TASK TO CARRY OUT :: The data below should be restated word for word, with every picture omitted.

---------------

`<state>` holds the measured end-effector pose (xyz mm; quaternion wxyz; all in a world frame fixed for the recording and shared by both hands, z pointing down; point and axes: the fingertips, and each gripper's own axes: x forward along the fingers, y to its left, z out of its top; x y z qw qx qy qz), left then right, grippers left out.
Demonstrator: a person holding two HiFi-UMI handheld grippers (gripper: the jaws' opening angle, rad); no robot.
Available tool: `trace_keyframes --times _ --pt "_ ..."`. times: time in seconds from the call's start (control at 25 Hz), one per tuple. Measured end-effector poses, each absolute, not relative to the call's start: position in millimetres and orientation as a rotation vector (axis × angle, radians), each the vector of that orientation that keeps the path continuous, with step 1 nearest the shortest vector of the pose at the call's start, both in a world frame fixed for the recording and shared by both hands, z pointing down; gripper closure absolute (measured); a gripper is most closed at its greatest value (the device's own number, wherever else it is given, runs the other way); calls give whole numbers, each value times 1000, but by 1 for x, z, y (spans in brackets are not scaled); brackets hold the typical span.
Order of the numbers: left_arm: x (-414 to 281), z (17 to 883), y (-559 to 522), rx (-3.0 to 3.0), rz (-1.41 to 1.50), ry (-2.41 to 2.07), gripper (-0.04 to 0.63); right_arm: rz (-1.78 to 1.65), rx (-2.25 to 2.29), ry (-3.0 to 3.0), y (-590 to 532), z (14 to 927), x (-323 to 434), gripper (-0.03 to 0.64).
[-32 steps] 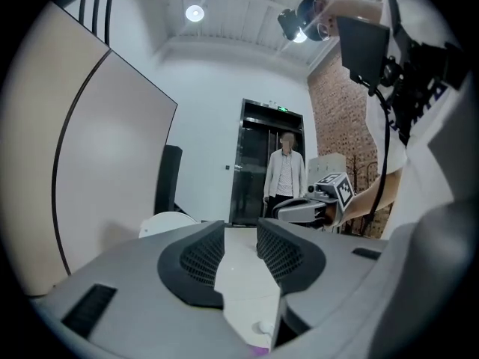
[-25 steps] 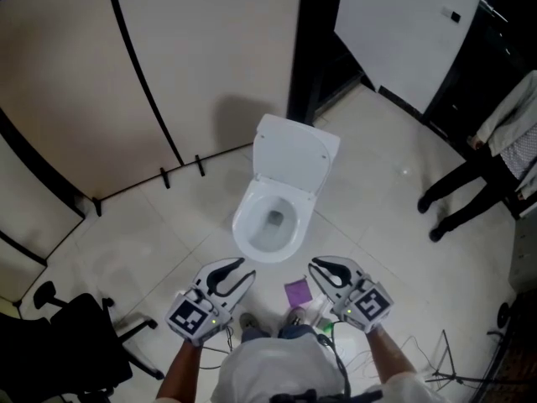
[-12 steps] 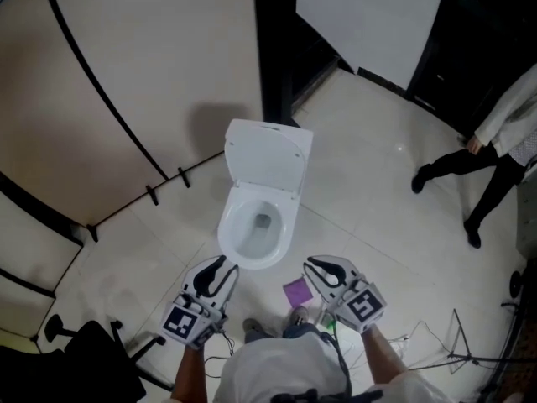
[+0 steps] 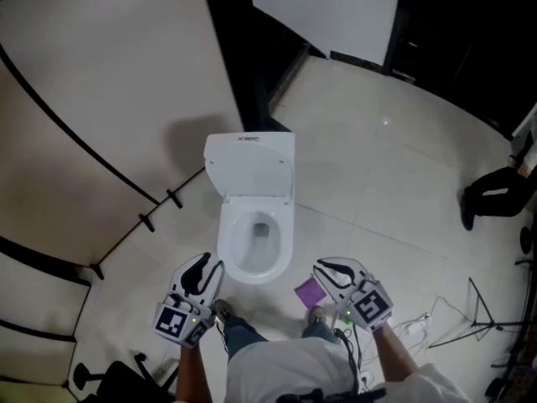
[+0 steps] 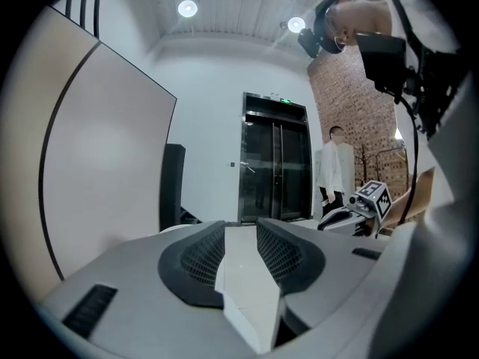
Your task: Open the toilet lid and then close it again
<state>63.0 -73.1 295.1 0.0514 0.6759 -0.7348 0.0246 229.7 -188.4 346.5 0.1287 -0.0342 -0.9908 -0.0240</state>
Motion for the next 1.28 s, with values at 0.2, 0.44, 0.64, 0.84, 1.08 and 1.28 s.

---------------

TASK SOLUTION ::
`<state>` holds the measured end-effector pose (xyz mm; quaternion wxyz; all in a world frame fixed for the recording and shared by both hands, z pointing down; point and axes: the fingertips, and each gripper's own axes: x forward along the fingers, y to its left, z out of its top; x y z qw qx qy qz), left then right, grippers left out.
Demonstrator: a person holding two HiFi-UMI handheld grippers (gripper: the jaws' opening angle, rad); no robot.
Available tool: `trace_keyframes --times _ --pt "_ ..."`. times: time in seconds from the call's start (control at 25 Hz), one per tuple. Measured end-effector poses, each absolute, not relative to the call's start: position in millimetres and orientation as a rotation vector (axis × angle, radians), each the vector of that orientation that keeps the path continuous, with step 1 nearest the shortest vector of the pose at the call's start, both in a world frame fixed for the recording and shared by both hands, z pointing down; gripper closure absolute (measured); a gripper is most closed at its greatest value (the device's own number, wherever else it is given, runs the other way); calls give whole numbers, each value times 1000, but by 1 for x, z, y (spans in brackets are not scaled); brackets hold the typical span.
Order of the numbers: left_arm: x (-414 to 281), z (17 to 883), y (-559 to 522), rx (-3.0 to 3.0), rz (-1.41 to 1.50), ry (-2.41 to 2.07), gripper (-0.04 to 0.63); right_arm: rz (-1.78 to 1.65), rx (-2.25 to 2.29), ry (-3.0 to 3.0), y (-590 to 532), z (14 to 927), x (-323 to 434), gripper (-0.03 to 0.64).
[-32 steps] 
[-25 steps] 
[-12 steps] 
[+0 steps] 
[+0 steps] 
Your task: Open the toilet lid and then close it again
<state>63.0 -73.1 295.1 0.0514 0.6759 -0.7348 0.0246 229.7 -188.4 346.5 0.1287 -0.0342 -0.9908 -0.0240</state>
Motion for the next 1.28 s, with values at 0.2, 0.44, 0.64, 0.84, 1.08 and 1.28 s.

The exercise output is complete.